Short Ratio

Definition

Short ratio (also called days to cover) is the number of shares currently sold short divided by the stock’s average daily volume. It answers a specific question: how many days would it take for all short sellers to buy back their shares, assuming normal trading volume? A stock with 10 million shares short and an average volume of 2 million shares per day has a short ratio of 5.

How to Interpret It

The higher the short ratio, the longer it would take short sellers to exit. That matters because if the stock starts rising, short sellers need to buy shares to close their positions, which pushes the price up further, which forces more short sellers to cover. The feedback loop is called a short squeeze.

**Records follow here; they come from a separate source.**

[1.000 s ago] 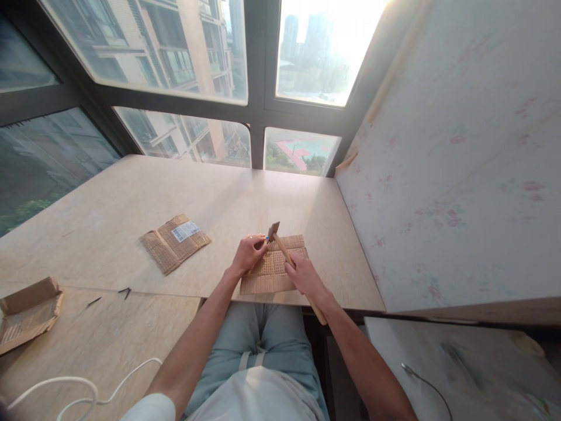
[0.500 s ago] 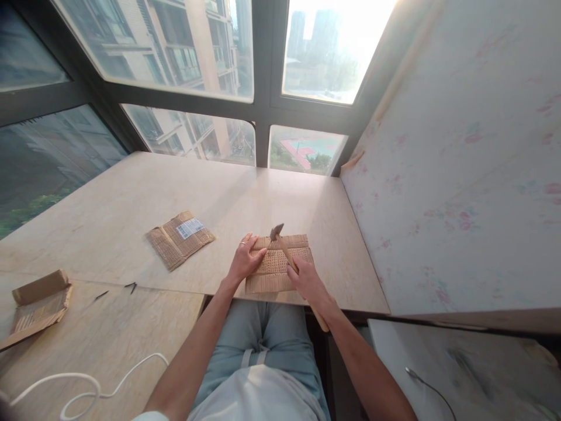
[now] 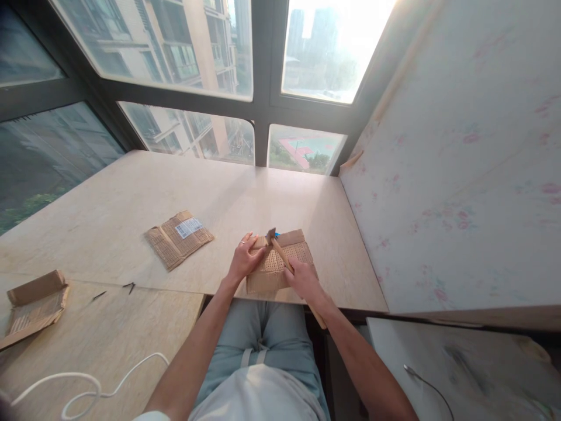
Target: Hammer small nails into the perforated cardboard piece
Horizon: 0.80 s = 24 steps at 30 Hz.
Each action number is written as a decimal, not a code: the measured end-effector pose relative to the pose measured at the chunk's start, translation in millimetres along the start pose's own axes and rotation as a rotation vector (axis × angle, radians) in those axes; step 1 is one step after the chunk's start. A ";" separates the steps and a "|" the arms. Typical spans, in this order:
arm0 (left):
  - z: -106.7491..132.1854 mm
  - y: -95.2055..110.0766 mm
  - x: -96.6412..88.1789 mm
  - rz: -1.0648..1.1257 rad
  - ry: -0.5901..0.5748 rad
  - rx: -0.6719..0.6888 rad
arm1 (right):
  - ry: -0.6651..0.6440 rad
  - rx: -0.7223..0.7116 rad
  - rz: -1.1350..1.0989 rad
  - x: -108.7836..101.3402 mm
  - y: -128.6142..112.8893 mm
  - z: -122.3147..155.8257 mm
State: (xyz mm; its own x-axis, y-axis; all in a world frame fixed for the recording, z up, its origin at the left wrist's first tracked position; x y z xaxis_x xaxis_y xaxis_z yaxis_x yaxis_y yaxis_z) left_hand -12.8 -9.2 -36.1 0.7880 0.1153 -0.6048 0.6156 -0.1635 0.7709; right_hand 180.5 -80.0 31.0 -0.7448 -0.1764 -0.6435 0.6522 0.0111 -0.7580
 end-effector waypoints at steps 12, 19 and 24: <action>1.2 1.1 -0.4 -0.019 0.006 -0.011 | 0.127 0.044 -0.259 -10.4 -1.6 11.8; -5.2 21.3 -11.5 -0.253 0.024 0.098 | 0.183 0.113 -0.415 -13.1 9.5 20.4; -26.0 47.4 -9.9 -0.309 -0.042 0.247 | 0.195 0.048 -0.548 -20.2 9.3 10.8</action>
Point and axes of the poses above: each hand's wrist, its own z-axis away from the middle knuckle, its own x-axis out of the palm, y = z × x, the point moved 2 cm from there along -z, towards the middle knuckle, and after that the axes turned 4 degrees about -x, right-handed, at the moved point
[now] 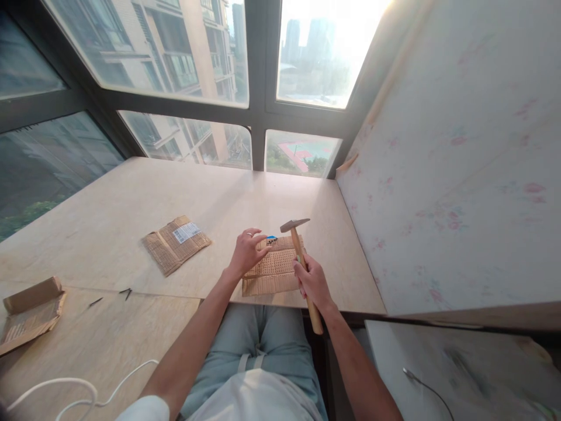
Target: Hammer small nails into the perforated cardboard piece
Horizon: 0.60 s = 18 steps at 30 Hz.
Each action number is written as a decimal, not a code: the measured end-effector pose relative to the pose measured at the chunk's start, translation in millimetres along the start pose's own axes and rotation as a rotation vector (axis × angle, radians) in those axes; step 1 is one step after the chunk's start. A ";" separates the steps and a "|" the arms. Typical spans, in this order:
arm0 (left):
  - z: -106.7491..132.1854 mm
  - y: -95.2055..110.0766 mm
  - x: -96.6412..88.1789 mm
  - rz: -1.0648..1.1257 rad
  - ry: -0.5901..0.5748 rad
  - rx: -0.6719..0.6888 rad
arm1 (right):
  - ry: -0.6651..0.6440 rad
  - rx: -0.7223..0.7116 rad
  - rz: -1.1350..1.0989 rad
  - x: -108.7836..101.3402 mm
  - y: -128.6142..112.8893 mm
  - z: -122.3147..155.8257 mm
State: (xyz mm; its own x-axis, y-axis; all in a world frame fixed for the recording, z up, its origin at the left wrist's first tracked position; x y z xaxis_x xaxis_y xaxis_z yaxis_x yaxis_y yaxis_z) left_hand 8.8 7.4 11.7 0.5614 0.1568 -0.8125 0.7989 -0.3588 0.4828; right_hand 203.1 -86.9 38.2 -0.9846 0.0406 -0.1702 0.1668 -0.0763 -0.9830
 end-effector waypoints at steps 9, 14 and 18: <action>-13.5 6.1 5.2 -0.001 -0.160 0.039 | 0.104 -0.083 0.005 -16.0 -6.9 -24.0; -10.3 -2.8 6.9 0.068 -0.174 0.055 | 0.147 -0.061 0.087 -26.2 0.0 -25.6; -9.3 -10.2 10.6 0.120 -0.148 0.026 | 0.173 -0.016 0.209 -29.6 9.5 -30.3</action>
State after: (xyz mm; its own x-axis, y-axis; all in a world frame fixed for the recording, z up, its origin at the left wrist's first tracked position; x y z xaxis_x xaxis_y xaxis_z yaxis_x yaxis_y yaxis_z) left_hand 8.6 21.2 1.2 0.6126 -0.0248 -0.7900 0.7216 -0.3902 0.5718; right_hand 235.5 -58.6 31.8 -0.9053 0.1951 -0.3772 0.3676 -0.0848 -0.9261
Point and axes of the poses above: each hand's wrist, its own z-axis away from the middle knuckle, its own x-axis out of the palm, y = z × x, the point moved 2 cm from there along -z, towards the middle knuckle, and after that the axes turned 4 degrees about -x, right-handed, at the moved point
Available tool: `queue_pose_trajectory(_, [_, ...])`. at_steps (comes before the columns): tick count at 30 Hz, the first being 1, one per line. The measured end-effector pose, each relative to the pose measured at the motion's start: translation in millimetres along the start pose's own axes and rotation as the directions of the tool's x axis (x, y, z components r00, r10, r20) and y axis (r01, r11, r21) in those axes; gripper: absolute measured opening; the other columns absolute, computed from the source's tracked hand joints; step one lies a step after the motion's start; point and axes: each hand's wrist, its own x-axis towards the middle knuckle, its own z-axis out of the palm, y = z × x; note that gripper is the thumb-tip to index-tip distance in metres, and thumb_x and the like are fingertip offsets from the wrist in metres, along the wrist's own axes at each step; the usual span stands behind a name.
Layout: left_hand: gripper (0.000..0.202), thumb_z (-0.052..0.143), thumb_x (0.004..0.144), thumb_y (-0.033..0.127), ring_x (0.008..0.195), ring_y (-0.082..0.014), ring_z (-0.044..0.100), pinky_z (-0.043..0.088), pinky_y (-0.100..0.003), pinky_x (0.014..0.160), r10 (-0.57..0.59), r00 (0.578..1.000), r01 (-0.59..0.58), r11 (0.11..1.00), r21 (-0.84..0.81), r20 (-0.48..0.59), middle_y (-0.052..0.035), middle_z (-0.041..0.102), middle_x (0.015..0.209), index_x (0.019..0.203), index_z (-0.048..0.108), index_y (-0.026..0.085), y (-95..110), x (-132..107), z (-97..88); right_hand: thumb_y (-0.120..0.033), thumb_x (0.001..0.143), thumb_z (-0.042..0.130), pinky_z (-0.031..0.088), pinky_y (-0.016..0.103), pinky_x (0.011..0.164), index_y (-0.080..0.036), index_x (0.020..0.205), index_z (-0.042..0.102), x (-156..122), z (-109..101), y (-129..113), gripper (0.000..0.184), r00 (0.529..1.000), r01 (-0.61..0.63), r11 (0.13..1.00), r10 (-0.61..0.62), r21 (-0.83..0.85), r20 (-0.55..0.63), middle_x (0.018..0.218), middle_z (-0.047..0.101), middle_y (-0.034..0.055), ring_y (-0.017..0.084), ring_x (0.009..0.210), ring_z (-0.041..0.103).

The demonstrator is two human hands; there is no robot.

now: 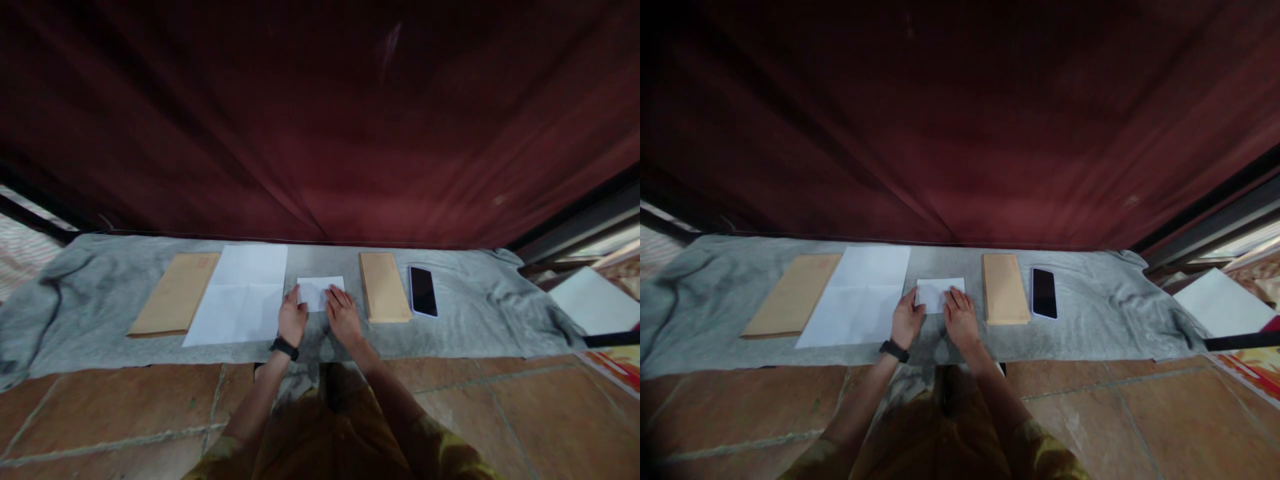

A short ratio above 5–7 days is generally considered high. Below 2 is low. But context matters — a heavily shorted stock in a declining sector might stay heavily shorted for months without squeezing.

Typical Strategy

Short squeeze screening is the most common use. Traders look for stocks with a high short ratio where something positive could act as a catalyst — an upcoming earnings report, a new product launch, or a sector rotation. The combination of heavy short interest and a positive surprise can produce rapid, outsized moves.

Others use short ratio as a contrarian indicator. Heavy short interest means a lot of people are betting against the stock. If you disagree with them, the short ratio tells you there is fuel for a move in your favor if you turn out to be right.